Aim of the task: Your answer should consist of the lines in the following data that contain "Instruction".

Raw data:
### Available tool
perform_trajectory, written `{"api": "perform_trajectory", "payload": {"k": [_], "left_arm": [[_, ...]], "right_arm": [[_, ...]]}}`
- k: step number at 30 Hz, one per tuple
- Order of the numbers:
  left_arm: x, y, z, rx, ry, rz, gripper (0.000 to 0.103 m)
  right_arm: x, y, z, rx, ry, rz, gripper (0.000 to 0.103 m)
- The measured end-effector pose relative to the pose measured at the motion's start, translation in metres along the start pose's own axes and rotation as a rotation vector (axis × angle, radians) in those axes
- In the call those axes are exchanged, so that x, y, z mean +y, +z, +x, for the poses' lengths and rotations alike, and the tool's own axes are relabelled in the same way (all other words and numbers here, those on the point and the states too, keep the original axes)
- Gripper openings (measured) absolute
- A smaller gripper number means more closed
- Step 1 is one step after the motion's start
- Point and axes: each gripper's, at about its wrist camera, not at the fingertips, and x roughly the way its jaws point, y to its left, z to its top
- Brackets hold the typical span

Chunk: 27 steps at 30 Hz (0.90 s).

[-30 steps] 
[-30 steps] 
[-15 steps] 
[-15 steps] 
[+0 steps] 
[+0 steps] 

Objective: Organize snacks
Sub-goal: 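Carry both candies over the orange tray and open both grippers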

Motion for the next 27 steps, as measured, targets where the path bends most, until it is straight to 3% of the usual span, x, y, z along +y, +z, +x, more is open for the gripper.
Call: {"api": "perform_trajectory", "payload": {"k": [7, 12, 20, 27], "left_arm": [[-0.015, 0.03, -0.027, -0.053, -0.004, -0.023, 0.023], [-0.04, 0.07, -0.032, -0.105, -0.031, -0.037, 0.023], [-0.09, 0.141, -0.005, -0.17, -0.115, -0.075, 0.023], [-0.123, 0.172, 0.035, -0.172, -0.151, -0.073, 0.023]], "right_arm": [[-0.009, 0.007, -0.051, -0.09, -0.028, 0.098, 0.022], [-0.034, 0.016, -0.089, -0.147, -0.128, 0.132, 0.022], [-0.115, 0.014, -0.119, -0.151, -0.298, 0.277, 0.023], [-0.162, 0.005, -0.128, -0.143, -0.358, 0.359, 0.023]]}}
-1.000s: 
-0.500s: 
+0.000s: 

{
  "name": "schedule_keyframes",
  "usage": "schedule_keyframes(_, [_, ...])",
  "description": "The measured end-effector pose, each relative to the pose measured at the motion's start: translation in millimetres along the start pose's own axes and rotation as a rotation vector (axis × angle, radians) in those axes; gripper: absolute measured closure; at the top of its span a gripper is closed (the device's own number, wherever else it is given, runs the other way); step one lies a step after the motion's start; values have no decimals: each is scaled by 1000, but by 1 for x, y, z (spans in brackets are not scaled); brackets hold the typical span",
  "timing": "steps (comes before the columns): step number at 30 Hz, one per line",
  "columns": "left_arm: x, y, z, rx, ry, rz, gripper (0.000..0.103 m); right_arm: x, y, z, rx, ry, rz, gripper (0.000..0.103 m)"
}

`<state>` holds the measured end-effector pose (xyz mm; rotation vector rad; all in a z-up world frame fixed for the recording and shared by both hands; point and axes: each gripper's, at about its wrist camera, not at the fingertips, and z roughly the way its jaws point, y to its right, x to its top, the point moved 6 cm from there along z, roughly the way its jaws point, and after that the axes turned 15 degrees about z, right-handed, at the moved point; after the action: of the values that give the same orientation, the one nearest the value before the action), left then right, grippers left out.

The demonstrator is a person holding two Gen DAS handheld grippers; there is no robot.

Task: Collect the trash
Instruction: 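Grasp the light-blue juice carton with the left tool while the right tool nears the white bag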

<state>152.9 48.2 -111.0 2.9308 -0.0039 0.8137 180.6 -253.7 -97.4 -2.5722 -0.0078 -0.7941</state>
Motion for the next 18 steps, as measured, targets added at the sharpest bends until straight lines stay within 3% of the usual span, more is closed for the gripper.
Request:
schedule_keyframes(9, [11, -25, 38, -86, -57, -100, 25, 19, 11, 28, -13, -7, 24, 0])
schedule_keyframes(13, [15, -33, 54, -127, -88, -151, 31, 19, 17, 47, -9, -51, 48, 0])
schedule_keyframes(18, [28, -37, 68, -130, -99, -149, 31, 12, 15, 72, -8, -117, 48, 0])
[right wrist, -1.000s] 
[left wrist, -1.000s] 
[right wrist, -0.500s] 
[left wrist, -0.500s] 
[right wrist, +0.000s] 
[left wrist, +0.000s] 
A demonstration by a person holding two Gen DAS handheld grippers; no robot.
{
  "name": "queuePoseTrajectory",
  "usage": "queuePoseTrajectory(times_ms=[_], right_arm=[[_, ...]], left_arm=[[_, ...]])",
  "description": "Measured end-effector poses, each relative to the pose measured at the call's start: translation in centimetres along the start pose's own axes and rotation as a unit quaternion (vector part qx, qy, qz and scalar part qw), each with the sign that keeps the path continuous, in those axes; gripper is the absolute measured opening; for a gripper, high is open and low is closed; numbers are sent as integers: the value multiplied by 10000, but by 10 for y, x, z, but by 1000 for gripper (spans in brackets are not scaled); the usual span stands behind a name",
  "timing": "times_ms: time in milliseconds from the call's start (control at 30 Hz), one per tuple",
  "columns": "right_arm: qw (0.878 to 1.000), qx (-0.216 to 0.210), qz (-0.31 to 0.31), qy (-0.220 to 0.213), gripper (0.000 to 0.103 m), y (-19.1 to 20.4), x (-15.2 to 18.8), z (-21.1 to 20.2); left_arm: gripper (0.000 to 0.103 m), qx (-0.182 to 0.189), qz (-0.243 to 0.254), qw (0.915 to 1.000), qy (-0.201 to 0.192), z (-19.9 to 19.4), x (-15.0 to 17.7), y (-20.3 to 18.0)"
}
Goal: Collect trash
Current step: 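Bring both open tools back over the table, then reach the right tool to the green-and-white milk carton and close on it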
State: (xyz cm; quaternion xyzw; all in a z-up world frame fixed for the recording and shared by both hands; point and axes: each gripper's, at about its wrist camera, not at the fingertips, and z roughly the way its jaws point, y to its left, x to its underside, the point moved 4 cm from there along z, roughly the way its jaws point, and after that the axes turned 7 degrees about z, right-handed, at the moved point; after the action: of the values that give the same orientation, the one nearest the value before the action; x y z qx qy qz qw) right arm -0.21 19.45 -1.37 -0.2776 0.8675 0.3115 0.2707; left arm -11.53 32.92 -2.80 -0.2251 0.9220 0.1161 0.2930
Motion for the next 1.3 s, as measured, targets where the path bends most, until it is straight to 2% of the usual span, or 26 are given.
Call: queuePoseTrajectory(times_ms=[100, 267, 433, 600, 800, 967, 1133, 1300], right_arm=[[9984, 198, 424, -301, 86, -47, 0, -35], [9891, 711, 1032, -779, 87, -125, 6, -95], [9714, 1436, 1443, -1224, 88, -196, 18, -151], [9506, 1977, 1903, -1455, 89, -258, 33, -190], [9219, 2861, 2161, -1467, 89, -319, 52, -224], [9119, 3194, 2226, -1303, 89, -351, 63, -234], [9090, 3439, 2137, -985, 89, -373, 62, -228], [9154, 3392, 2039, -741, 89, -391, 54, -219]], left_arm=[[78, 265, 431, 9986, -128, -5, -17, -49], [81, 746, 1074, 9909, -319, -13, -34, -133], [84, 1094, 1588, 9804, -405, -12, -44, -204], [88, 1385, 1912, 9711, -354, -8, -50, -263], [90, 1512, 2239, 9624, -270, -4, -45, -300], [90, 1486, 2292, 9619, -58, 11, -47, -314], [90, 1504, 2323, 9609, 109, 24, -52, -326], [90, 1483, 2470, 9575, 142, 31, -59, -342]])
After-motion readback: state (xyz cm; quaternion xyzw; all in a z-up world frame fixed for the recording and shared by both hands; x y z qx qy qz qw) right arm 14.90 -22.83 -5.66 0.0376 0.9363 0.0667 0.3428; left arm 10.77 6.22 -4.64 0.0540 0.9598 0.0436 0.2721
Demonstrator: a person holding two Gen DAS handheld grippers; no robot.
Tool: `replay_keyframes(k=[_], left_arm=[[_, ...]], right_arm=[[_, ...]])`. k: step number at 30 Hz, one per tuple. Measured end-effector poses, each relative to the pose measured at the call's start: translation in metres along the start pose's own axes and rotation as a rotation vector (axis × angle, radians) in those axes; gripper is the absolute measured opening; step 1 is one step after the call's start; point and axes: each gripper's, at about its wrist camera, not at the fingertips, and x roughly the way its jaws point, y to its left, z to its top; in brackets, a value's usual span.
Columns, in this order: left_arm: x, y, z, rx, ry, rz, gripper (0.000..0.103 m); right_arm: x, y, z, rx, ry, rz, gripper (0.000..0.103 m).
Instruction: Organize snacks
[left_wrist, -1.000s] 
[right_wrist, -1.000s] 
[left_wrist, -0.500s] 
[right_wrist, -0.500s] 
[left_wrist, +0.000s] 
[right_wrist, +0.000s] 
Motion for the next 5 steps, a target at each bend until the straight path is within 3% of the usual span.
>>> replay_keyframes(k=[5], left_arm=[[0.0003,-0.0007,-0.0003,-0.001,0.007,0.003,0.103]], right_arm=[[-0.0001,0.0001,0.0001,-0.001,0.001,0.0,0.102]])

Exercise result:
Instruction: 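Grasp the light-blue juice carton with the left tool while the right tool nears the white bag
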Instruction: Organize snacks

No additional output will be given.